Exercise requirements
In the data below, which lines hold the word "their"? Copy them.

Extracted entries
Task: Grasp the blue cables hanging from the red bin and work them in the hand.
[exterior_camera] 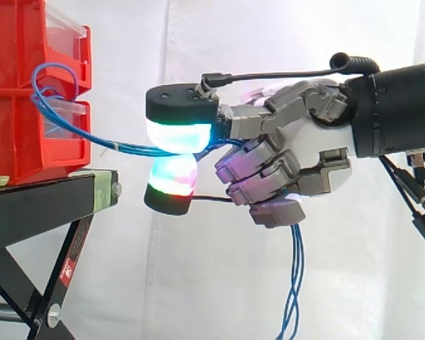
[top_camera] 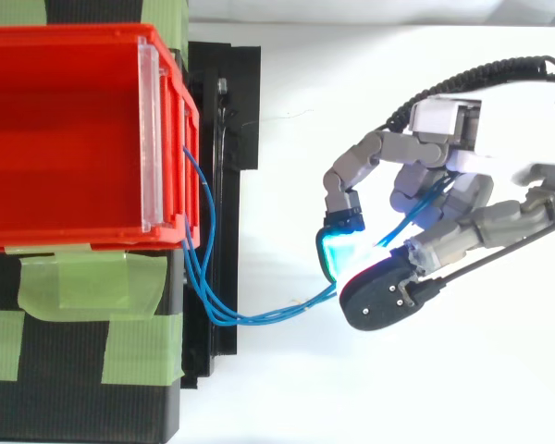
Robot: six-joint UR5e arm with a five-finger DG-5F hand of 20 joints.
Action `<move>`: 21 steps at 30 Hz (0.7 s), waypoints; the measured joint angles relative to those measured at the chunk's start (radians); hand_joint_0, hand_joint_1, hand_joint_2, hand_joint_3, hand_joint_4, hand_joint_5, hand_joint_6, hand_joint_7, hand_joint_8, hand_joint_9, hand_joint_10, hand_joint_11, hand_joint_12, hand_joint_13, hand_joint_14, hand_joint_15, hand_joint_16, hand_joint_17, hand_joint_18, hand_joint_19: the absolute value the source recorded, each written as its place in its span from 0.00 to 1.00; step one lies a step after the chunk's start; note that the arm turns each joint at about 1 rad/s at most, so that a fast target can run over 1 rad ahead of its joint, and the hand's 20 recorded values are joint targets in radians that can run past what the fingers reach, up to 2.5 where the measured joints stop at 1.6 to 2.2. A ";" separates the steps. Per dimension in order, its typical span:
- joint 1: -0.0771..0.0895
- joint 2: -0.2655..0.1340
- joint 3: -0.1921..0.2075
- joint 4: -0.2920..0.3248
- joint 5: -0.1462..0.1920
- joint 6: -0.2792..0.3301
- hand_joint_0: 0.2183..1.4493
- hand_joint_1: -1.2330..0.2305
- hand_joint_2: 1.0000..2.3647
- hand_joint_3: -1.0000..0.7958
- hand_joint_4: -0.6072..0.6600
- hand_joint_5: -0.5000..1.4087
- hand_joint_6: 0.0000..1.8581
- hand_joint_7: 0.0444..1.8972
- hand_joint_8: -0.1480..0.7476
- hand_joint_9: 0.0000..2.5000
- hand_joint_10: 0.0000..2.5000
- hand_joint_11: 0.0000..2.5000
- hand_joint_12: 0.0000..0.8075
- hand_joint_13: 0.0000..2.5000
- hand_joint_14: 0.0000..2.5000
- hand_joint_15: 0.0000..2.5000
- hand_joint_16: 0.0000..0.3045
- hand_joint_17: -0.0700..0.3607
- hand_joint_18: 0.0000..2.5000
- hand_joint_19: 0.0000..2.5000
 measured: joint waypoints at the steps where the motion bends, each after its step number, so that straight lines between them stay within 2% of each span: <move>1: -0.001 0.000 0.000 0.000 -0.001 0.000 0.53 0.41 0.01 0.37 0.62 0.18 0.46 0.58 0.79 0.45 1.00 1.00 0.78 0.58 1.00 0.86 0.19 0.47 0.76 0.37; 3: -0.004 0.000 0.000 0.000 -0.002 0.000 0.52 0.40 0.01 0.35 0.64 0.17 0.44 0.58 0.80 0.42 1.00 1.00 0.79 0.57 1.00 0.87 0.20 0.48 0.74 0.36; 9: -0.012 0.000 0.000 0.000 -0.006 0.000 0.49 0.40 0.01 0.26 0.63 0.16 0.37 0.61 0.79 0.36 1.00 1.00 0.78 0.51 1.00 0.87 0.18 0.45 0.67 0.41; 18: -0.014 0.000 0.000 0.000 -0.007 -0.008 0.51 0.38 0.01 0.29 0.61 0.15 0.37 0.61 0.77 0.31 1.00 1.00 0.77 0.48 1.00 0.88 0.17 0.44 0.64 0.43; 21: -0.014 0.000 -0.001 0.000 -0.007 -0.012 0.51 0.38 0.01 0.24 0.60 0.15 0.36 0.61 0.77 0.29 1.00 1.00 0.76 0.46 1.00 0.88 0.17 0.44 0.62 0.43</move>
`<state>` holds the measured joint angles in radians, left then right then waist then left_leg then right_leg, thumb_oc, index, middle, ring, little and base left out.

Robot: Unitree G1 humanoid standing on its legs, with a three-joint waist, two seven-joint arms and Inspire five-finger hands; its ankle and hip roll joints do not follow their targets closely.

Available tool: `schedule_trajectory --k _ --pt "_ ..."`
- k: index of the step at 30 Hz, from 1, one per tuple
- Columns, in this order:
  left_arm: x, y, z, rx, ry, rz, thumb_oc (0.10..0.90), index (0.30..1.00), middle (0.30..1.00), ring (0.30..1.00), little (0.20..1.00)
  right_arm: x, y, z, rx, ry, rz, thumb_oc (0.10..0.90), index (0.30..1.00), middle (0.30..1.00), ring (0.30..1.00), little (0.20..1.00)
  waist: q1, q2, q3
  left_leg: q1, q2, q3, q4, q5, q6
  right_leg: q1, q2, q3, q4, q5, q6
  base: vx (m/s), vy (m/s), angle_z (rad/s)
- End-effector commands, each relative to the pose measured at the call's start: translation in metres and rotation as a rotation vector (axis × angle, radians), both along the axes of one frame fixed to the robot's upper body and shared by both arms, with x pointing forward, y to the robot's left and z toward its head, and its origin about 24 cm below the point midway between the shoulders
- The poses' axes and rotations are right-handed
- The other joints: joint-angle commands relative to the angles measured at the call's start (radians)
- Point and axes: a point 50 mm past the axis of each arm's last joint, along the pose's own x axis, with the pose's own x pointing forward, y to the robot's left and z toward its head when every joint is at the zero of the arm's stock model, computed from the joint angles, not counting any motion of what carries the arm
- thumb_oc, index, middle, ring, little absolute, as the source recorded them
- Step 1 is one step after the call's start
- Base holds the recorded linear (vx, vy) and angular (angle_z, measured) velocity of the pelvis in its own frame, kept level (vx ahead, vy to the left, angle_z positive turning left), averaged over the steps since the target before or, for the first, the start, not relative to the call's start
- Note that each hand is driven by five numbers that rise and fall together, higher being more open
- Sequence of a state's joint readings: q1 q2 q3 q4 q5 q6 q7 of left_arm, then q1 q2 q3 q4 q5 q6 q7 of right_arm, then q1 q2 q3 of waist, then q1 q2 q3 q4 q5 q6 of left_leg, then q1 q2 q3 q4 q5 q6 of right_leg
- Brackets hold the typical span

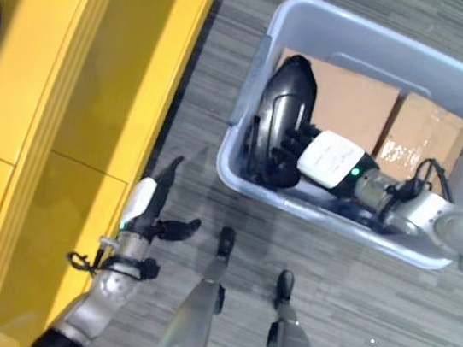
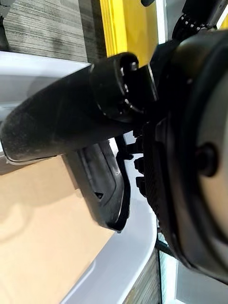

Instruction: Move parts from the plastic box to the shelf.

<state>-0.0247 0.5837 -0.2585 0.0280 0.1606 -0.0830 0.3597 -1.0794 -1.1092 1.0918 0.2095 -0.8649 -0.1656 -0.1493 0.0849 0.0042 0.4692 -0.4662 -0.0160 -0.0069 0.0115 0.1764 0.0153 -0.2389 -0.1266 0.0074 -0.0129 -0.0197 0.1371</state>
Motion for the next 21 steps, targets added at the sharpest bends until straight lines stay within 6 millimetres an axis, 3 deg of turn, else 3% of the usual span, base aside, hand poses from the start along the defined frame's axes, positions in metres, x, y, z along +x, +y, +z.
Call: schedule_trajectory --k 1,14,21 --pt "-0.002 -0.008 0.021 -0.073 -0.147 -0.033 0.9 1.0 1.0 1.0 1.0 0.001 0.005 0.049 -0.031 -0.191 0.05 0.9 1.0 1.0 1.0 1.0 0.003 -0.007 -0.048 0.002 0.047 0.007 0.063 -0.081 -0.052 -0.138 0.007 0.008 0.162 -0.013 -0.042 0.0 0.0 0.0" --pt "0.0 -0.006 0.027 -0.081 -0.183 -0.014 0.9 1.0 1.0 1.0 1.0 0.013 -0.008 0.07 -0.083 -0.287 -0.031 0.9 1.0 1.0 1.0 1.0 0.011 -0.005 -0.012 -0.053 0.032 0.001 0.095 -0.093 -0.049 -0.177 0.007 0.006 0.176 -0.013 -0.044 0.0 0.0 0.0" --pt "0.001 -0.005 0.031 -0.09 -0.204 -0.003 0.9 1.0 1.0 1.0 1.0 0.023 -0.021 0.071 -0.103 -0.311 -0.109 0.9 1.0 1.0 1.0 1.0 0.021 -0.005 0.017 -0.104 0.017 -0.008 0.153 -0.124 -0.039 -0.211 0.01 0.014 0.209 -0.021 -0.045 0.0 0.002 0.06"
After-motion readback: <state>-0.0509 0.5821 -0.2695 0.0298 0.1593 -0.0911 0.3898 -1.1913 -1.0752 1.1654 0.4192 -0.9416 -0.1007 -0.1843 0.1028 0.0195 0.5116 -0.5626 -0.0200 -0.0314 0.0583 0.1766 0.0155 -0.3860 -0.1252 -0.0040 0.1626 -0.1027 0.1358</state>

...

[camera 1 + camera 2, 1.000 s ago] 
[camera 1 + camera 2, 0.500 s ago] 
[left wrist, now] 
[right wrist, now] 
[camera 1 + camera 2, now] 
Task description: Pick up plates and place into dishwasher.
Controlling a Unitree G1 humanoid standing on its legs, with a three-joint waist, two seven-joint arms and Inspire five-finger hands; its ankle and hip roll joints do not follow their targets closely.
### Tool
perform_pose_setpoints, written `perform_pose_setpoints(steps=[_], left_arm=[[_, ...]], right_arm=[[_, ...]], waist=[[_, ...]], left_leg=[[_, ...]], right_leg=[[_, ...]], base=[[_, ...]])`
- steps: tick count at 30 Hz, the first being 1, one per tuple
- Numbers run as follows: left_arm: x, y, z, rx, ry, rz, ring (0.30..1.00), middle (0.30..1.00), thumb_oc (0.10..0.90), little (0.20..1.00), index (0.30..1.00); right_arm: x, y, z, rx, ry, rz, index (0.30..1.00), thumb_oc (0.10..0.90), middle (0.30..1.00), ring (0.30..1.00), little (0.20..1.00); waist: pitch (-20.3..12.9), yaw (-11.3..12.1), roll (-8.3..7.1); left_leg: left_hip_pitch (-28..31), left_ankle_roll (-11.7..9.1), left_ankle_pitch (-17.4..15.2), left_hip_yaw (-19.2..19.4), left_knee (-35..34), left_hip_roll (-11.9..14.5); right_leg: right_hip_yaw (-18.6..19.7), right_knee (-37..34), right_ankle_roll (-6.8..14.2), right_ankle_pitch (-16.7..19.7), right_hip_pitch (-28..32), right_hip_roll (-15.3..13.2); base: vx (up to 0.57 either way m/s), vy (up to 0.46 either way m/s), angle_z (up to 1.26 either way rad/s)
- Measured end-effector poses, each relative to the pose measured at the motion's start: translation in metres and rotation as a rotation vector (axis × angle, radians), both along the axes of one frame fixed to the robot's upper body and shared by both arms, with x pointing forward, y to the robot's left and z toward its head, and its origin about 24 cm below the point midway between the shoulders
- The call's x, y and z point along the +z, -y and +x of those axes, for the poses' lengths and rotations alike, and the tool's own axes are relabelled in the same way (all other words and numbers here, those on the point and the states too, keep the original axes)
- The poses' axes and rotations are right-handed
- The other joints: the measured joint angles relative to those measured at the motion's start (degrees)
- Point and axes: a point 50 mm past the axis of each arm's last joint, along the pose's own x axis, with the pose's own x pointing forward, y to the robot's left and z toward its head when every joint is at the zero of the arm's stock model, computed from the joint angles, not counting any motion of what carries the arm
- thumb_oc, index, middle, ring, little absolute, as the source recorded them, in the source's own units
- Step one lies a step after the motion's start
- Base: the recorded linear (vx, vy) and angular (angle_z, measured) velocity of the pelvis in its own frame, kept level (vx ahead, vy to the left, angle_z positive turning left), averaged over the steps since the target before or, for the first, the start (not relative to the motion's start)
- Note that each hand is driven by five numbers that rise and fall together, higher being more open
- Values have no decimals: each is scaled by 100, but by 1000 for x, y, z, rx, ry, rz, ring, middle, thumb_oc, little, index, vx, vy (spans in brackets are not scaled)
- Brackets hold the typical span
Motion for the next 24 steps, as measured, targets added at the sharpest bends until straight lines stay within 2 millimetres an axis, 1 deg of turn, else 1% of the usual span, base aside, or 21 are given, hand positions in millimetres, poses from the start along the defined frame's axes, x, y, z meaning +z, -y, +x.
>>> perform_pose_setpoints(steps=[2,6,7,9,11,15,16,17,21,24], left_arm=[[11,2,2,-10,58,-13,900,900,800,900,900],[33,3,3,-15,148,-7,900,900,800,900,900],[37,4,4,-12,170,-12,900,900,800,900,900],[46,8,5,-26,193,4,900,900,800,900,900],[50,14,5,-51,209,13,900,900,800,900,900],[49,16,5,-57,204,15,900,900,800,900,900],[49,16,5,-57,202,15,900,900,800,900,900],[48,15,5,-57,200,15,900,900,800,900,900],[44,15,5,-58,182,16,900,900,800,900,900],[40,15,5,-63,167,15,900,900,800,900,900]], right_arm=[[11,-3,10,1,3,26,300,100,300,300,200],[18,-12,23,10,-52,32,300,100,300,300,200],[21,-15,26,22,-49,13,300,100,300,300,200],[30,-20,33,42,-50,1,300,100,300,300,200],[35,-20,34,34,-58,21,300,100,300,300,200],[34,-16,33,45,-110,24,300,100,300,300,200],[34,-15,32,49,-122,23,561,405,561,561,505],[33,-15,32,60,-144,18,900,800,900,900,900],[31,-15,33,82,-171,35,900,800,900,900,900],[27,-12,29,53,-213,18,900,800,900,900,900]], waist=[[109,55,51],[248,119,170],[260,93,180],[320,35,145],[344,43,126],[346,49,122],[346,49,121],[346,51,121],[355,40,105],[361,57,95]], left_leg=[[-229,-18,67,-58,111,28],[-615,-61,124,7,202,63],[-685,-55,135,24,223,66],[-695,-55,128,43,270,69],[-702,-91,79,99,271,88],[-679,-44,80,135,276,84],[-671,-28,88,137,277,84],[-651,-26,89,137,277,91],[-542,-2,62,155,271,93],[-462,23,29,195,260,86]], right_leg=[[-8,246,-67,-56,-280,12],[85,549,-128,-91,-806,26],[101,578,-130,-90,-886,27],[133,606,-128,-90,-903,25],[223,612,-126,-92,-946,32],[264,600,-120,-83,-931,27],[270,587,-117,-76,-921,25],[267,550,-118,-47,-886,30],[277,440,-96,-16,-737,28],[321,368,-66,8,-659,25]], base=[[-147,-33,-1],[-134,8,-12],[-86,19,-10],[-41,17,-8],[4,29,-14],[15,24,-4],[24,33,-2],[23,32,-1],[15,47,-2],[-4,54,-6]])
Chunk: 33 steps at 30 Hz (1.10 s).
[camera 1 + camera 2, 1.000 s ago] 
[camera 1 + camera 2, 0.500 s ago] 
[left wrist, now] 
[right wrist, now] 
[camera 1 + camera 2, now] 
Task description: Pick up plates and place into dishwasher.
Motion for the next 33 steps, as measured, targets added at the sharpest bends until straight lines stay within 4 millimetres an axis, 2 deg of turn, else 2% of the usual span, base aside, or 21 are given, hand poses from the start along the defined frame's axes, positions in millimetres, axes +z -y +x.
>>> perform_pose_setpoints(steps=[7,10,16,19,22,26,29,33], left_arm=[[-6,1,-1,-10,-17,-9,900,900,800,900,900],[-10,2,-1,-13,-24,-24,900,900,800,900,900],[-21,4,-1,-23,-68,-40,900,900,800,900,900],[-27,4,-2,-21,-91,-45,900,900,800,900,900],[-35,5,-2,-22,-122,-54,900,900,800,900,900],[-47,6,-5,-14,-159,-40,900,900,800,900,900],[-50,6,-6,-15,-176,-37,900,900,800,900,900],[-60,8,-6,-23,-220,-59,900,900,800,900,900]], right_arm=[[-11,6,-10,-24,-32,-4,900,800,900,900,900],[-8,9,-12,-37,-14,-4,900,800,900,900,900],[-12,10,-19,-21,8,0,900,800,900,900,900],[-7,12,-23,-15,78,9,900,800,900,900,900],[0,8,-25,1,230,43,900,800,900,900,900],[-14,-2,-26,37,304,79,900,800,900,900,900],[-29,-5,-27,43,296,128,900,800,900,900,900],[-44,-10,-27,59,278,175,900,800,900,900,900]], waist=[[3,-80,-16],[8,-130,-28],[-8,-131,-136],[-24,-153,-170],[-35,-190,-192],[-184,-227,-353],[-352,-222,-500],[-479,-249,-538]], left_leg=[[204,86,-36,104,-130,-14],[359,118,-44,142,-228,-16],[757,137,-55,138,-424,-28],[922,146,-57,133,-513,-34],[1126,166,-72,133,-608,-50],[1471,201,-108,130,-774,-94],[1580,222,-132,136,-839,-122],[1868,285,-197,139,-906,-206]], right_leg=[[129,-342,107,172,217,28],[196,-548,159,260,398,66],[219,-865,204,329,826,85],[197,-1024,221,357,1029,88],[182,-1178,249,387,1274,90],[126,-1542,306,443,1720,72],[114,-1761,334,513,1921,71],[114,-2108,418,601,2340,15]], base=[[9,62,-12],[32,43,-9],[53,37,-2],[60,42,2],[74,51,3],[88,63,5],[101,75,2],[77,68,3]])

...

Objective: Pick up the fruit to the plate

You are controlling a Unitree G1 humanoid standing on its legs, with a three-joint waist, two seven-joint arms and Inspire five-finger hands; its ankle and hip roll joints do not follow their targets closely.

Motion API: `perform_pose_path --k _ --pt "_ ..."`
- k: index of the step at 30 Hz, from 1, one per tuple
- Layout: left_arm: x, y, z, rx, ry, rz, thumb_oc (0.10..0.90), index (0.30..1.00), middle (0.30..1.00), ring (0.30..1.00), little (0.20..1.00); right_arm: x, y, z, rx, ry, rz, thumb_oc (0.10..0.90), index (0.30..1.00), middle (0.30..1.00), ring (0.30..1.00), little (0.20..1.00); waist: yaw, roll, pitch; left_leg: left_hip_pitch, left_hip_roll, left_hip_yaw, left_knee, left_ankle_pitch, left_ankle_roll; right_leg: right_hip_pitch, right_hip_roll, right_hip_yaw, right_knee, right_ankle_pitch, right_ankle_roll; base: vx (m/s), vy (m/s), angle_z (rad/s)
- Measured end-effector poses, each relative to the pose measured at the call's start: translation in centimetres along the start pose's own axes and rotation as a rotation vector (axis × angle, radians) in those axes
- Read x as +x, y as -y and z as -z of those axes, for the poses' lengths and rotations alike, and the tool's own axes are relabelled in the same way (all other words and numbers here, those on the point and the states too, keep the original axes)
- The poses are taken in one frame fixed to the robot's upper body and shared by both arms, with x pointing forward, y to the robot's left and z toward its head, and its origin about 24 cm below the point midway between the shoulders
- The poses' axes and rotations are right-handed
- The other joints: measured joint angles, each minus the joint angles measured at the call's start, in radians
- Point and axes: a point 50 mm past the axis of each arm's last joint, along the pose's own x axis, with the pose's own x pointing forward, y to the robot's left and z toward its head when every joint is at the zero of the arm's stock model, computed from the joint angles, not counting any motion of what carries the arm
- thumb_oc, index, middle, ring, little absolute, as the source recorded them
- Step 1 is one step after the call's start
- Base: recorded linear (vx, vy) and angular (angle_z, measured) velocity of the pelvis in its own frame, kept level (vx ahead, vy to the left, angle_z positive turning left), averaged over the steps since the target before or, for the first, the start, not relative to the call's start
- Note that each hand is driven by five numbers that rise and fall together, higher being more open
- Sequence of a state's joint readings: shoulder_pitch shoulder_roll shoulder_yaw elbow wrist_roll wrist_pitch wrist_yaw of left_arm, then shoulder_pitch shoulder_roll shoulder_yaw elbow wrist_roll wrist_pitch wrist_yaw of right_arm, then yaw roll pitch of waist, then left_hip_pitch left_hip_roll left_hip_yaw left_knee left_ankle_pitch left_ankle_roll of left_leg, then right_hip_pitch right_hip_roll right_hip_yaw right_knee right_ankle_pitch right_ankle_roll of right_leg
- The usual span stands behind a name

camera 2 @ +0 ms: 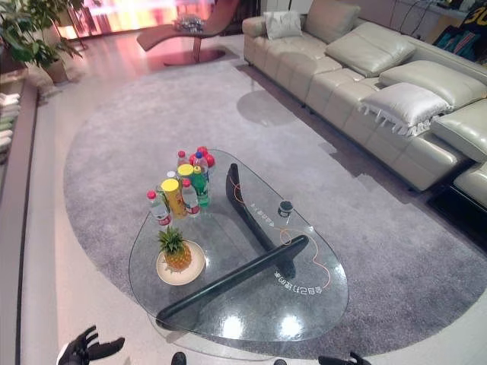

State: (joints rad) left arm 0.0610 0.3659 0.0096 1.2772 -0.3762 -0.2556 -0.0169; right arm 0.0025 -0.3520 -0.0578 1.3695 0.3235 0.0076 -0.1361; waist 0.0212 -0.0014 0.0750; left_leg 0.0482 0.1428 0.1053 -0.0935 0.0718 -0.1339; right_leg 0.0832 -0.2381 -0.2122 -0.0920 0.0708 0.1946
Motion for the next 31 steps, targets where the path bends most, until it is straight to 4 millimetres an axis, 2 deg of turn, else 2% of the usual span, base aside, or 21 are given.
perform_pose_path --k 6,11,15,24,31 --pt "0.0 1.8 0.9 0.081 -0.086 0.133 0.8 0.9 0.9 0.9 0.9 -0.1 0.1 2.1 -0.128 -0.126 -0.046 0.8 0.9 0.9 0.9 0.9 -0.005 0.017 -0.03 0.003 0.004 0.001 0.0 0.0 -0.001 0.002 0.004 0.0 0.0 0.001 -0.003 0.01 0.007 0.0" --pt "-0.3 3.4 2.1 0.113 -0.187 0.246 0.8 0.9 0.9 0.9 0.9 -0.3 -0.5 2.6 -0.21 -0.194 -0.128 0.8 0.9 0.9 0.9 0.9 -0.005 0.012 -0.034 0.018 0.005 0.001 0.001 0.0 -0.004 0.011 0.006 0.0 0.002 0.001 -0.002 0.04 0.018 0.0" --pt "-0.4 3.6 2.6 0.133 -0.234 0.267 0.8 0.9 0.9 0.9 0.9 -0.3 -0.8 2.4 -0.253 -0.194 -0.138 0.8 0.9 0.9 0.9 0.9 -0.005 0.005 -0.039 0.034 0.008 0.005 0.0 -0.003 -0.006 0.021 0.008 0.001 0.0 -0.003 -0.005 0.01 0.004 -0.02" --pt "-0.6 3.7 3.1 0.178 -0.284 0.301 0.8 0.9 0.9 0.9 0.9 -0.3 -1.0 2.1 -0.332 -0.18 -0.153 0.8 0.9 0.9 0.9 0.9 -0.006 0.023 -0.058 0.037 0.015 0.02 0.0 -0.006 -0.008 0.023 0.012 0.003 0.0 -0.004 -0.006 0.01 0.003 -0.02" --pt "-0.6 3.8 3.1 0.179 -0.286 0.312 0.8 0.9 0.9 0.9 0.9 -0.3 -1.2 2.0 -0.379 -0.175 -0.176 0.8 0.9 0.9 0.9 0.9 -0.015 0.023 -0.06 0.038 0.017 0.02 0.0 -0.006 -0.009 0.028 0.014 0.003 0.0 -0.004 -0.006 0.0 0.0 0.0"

Exercise response
Robot: Unitree G1 humanoid standing on its legs, with a three-joint waist, two seven-joint arms and Inspire five-finger hands; its ankle and hip roll joints do not follow their targets closely.
Controlling a Unitree G1 humanoid standing on its legs, with a three-joint waist, two seven-joint arms and Inspire five-finger hands; its ankle and hip roll joints do not follow their targets closely.
You are controlling a Unitree G1 humanoid standing on its legs, with a three-joint waist, two seven-joint arms and Inspire five-finger hands; its ankle and hip roll joints do not follow their targets closely.

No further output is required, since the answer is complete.